In the entries below, find the line with "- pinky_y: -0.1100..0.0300" and the line with "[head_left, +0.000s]"; reproduce those two lines and all lines between them exactly, without pictures.

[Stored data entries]
━━━━

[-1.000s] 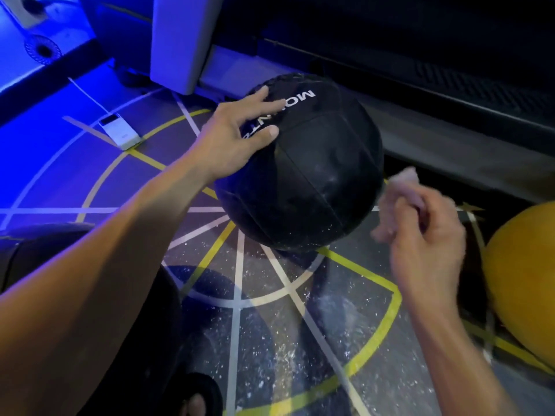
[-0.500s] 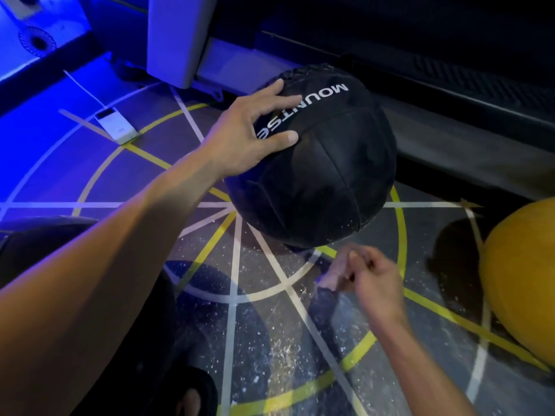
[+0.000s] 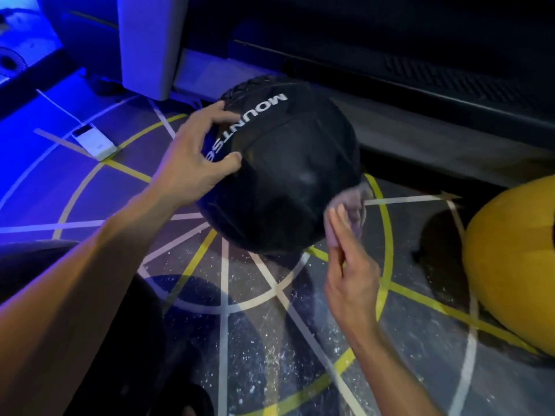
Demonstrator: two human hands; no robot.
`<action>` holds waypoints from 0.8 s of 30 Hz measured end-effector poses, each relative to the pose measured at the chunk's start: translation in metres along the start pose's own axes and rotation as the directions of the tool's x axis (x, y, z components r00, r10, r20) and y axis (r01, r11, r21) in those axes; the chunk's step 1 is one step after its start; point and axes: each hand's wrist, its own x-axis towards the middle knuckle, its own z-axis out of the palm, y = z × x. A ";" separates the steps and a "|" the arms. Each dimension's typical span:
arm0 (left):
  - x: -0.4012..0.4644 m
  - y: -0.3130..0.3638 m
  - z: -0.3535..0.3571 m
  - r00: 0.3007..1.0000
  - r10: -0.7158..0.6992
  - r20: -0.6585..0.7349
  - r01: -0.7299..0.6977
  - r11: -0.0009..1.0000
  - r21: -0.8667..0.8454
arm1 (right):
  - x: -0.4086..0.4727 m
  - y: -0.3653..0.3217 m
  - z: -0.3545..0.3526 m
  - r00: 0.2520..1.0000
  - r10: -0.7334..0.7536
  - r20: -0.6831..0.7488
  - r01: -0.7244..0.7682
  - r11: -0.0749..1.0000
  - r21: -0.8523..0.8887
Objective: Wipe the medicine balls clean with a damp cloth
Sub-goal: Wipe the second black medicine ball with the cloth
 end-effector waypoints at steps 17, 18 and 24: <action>0.025 -0.012 -0.011 0.991 -0.104 -0.082 0.118 0.973 0.198 | 0.000 -0.017 0.045 0.951 -0.309 0.016 0.308 0.951 0.021; 0.022 -0.015 -0.014 0.990 -0.107 -0.089 0.121 0.977 0.178 | -0.003 -0.008 0.046 0.960 -0.279 -0.004 0.279 0.960 0.026; 0.020 -0.014 -0.015 0.980 -0.162 -0.111 0.174 0.979 0.108 | 0.009 -0.024 0.048 0.951 0.293 -0.095 -0.257 0.925 0.282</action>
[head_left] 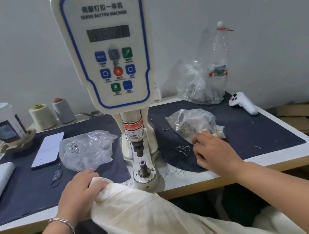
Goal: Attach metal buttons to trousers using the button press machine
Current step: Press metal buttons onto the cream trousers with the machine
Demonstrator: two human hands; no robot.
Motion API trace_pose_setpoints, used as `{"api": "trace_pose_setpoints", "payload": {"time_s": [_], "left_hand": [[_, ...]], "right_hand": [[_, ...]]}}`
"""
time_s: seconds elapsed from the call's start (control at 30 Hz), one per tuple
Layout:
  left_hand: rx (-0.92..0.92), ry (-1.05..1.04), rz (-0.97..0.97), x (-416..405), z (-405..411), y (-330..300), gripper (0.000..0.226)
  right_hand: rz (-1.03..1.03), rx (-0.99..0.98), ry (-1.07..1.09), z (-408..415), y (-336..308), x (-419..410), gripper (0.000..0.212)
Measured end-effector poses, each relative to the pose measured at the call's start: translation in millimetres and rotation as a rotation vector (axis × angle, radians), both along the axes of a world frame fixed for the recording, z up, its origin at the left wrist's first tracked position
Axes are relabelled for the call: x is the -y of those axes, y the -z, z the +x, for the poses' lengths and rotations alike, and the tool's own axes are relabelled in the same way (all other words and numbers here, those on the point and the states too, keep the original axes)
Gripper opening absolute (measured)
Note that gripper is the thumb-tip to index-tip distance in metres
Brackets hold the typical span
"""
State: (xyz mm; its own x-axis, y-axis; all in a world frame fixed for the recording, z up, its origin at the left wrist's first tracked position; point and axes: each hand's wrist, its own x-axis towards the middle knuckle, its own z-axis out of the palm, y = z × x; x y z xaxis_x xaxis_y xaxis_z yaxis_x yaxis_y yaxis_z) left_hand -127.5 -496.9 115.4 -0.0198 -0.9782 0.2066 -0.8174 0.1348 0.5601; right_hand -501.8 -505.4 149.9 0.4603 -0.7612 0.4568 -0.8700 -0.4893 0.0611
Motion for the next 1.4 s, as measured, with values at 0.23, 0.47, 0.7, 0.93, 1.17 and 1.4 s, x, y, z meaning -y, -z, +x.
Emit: {"api": "trace_pose_setpoints", "payload": {"time_s": [0.23, 0.47, 0.7, 0.93, 1.17, 1.4], "left_hand": [[-0.008, -0.013, 0.0, -1, -1, -1, 0.031], [-0.002, 0.004, -0.015, 0, 0, -1, 0.031], [-0.006, 0.002, -0.022, 1, 1, 0, 0.027], [-0.004, -0.003, -0.02, 0, 1, 0, 0.031], [0.013, -0.005, -0.03, -1, 1, -1, 0.039], [0.033, -0.01, -0.018, 0, 1, -1, 0.032]], "right_hand": [[0.187, 0.028, 0.044, -6, 11, 10, 0.01], [0.425, 0.172, 0.101, -13, 0, 14, 0.011], [0.503, 0.534, 0.186, -10, 13, 12, 0.012], [0.494, 0.479, 0.202, 0, 14, 12, 0.011], [0.469, 0.852, 0.033, 40, -15, -1, 0.012], [0.616, 0.977, -0.106, 98, -25, -7, 0.013]]}}
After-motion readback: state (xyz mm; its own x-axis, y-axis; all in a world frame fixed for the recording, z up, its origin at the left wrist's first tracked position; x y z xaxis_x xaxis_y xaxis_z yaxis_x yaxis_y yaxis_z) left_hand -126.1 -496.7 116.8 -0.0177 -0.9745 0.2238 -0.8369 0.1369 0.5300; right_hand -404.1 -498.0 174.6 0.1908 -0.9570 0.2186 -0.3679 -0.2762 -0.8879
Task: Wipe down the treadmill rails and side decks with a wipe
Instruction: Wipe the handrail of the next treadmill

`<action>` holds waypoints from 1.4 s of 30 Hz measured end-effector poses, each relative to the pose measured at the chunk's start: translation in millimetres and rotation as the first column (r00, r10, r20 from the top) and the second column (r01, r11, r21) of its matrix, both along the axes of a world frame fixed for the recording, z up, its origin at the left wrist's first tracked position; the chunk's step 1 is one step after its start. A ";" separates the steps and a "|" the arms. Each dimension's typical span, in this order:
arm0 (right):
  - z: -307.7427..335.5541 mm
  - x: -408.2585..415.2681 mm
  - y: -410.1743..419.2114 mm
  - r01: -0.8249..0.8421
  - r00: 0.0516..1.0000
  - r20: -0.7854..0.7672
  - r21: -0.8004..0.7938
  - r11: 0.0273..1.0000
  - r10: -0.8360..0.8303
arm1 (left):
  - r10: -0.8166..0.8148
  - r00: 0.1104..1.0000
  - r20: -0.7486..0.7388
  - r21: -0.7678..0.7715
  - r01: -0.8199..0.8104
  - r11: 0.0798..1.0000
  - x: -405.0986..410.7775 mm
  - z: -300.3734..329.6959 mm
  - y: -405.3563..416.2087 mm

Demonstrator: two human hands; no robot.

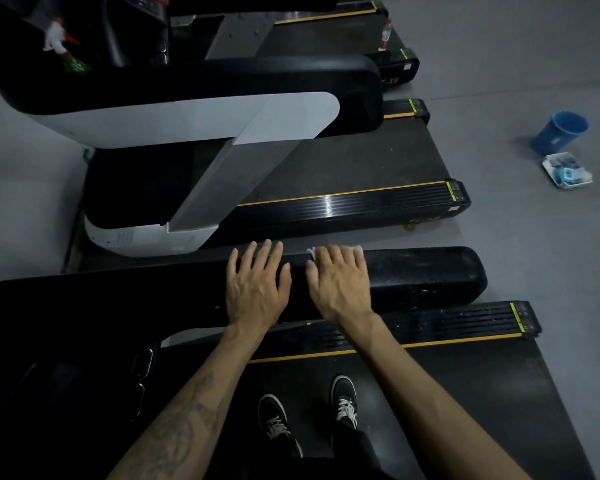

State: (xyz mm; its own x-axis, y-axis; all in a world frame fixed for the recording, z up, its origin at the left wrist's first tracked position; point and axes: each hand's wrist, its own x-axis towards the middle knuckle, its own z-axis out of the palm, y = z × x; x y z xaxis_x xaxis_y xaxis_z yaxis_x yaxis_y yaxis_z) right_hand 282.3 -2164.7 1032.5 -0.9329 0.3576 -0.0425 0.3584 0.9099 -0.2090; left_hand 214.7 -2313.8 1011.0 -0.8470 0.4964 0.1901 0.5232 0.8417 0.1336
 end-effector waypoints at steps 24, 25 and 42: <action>1.0 -14.3 44.1 -0.156 0.973 0.168 -0.023 0.987 0.158 | -0.059 0.997 0.057 0.027 0.058 0.998 12.0 -0.6 20.7; 1.5 -9.7 47.3 -0.131 0.978 0.162 0.006 0.991 0.129 | -0.055 0.997 0.053 0.026 0.054 0.998 12.5 -0.4 21.2; -1.1 21.4 36.0 -0.036 0.999 0.021 0.013 0.999 0.036 | -0.016 0.999 0.049 -0.005 0.017 1.000 14.6 1.2 24.5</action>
State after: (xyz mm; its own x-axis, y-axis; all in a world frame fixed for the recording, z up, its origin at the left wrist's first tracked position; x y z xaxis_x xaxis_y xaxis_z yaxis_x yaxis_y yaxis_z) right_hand 303.6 -2128.7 1031.4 -0.9441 0.3246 -0.0574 0.3295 0.9249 -0.1897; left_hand 229.3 -2289.2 1012.2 -0.8470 0.5112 0.1457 0.5299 0.8338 0.1550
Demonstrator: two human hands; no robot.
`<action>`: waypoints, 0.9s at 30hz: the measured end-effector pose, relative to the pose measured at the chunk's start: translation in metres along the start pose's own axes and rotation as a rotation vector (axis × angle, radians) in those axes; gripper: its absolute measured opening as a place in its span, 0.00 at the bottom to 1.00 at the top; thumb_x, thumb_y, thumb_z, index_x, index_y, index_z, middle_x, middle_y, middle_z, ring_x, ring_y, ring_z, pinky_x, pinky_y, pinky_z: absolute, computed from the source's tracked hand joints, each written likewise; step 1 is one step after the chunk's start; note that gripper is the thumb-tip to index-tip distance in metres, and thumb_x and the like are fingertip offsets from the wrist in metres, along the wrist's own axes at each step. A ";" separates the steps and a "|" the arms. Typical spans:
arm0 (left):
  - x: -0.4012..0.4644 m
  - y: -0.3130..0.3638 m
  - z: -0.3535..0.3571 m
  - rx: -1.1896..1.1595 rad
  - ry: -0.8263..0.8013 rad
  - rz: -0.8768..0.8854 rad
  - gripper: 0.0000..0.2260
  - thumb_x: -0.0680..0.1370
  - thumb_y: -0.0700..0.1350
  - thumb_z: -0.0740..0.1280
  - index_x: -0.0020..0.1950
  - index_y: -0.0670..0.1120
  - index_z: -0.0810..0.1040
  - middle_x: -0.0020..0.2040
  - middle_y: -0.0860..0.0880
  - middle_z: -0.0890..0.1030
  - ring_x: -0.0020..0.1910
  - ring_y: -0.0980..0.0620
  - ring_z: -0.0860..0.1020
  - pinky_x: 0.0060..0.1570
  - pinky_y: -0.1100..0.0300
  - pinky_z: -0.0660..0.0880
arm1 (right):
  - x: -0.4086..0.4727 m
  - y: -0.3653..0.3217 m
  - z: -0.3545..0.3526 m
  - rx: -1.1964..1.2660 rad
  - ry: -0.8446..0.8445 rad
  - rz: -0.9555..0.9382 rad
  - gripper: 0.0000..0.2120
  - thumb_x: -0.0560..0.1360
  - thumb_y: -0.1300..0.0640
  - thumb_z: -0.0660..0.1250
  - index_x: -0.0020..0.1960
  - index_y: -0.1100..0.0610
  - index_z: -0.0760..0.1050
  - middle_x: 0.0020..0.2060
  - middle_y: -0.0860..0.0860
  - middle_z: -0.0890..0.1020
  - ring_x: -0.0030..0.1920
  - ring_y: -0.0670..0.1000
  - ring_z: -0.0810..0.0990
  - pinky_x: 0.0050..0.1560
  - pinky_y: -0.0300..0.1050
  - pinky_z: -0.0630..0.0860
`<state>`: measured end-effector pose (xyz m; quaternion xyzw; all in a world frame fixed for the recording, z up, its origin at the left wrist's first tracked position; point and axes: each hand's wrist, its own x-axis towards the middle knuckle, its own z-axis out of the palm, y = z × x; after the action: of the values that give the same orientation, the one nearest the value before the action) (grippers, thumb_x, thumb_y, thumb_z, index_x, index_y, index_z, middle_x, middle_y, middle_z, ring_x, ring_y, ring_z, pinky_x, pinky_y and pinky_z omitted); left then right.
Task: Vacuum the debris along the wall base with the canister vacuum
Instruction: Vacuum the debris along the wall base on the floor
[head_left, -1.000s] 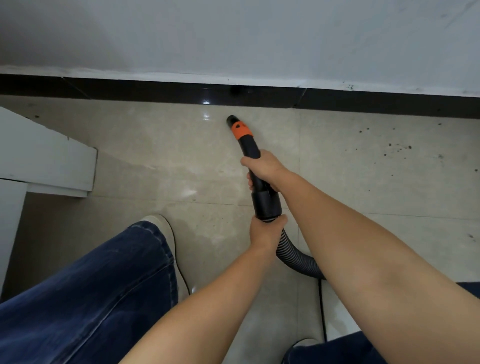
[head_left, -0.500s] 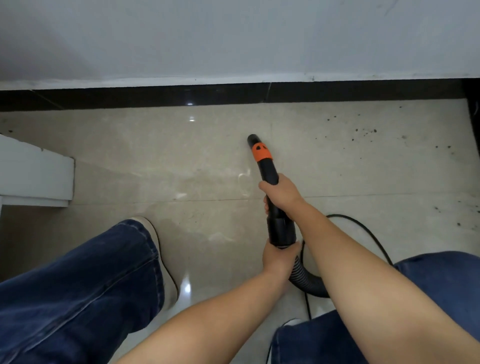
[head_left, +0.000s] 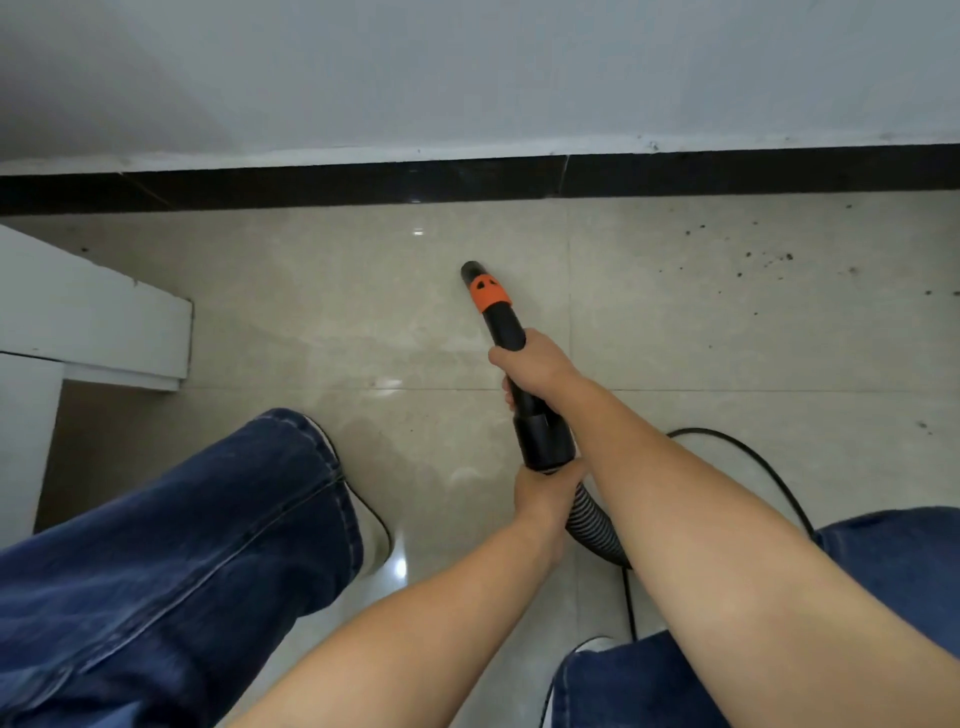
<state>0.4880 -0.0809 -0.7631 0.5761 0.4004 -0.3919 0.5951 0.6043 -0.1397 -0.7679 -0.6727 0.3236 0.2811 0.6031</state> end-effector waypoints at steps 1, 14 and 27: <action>-0.002 -0.003 0.001 -0.023 -0.001 -0.011 0.15 0.72 0.39 0.72 0.58 0.42 0.78 0.49 0.43 0.82 0.45 0.48 0.79 0.43 0.58 0.77 | -0.002 0.002 0.002 -0.012 -0.005 -0.005 0.10 0.74 0.57 0.64 0.54 0.57 0.69 0.34 0.56 0.77 0.27 0.53 0.75 0.29 0.43 0.74; -0.027 -0.028 0.056 0.428 -0.234 0.026 0.16 0.71 0.37 0.72 0.58 0.42 0.77 0.46 0.45 0.80 0.43 0.50 0.77 0.41 0.61 0.75 | -0.041 0.063 -0.109 0.333 0.417 0.111 0.07 0.73 0.58 0.65 0.48 0.58 0.69 0.30 0.56 0.76 0.25 0.54 0.75 0.33 0.47 0.76; 0.000 -0.022 0.070 0.442 -0.208 0.068 0.17 0.71 0.38 0.73 0.59 0.43 0.77 0.52 0.43 0.82 0.50 0.47 0.80 0.49 0.56 0.78 | -0.025 0.057 -0.119 0.369 0.469 0.073 0.08 0.74 0.57 0.64 0.51 0.59 0.70 0.34 0.57 0.77 0.26 0.53 0.75 0.29 0.44 0.75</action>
<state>0.4698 -0.1520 -0.7699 0.6621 0.2219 -0.5068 0.5055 0.5428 -0.2594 -0.7705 -0.5863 0.5237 0.0760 0.6134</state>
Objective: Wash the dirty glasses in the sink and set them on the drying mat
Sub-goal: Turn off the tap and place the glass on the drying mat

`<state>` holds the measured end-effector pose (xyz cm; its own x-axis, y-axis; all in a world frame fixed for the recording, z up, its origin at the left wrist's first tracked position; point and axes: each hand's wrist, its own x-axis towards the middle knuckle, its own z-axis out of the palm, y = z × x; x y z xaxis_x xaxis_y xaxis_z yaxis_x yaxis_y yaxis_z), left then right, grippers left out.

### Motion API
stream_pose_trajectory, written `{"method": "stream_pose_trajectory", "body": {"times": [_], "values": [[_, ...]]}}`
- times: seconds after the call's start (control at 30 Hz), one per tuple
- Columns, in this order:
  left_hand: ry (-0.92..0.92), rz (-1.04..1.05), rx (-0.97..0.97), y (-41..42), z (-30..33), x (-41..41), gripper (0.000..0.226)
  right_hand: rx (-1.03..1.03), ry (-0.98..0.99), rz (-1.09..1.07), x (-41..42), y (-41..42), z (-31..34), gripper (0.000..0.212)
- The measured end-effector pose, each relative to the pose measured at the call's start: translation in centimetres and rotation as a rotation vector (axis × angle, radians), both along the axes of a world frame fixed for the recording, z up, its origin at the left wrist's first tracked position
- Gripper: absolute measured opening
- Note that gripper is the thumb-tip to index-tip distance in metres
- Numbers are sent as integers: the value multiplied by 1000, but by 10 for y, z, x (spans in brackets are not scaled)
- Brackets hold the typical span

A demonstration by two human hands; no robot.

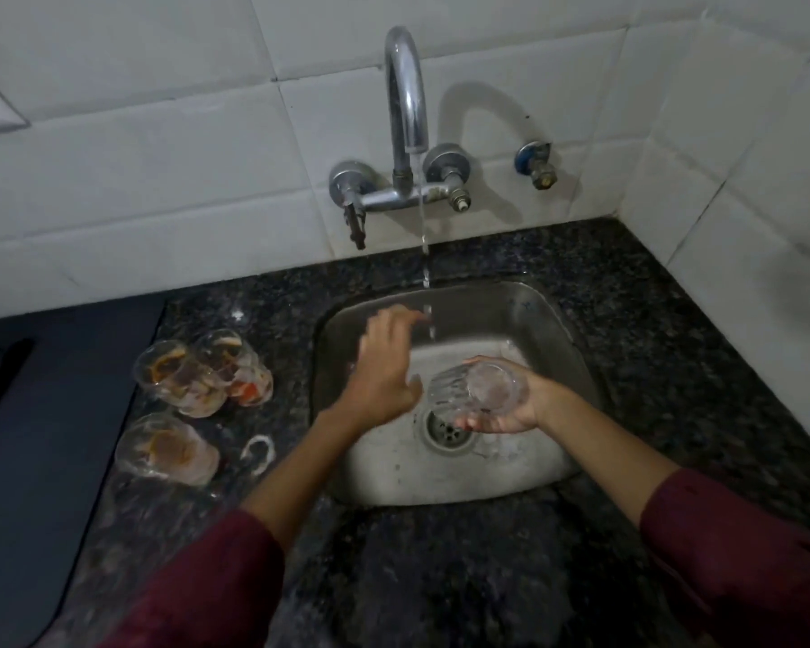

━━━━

ANSWER TO THIS PROBLEM
  - pinky_y: -0.1100..0.0300
  - pinky_z: -0.0660..0.0880
arm1 (right):
  - x: -0.4086..0.4727 m
  - y: -0.3653..0.3217 m
  - z: -0.3545..0.3526 m
  - rx: -1.1964..1.2660 rad
  - ry: -0.8446..0.8445 rad
  - rz: -0.9555..0.9382 rad
  - gripper: 0.0000..0.2120
  - thumb_x: -0.0560..0.1360
  - thumb_y: -0.1300..0.0640
  - thumb_z: -0.0660..0.1250
  - index_x: -0.0020..0.1960
  - index_y: -0.1100..0.0610
  - index_z: -0.0760..0.1050
  - middle_x: 0.0020..0.2060
  - middle_y: -0.0860..0.0860
  - middle_z: -0.0890..0.1020
  - ring_x: -0.0030..0.1920
  - ring_y: -0.0670..0.1000
  - ring_z: -0.0810..0.0990
  - pinky_x: 0.0050..0.1560
  - pinky_y: -0.0300..0.1050
  - pinky_z: -0.0630..0.0860
`<state>`: measured end-effector pose (xyz m; quaternion xyzw; all in a world frame fixed for the recording, z up, its origin at the left wrist's first tracked position; point and axes: each hand's wrist, its own x-axis towards the middle knuckle, its own z-axis out of the palm, y = z × x; after the action: of the values that give the same orientation, the one nearest the value before the action) (grippers, thumb_x, thumb_y, thumb_z, index_x, index_y, index_z, middle_x, middle_y, middle_z, ring_x, ring_y, ring_z, pinky_x, pinky_y and pinky_z omitted); left then right.
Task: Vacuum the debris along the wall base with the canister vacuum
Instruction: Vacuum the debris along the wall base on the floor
[head_left, -1.000s] 
[head_left, -0.500s] 
[head_left, +0.000s] 

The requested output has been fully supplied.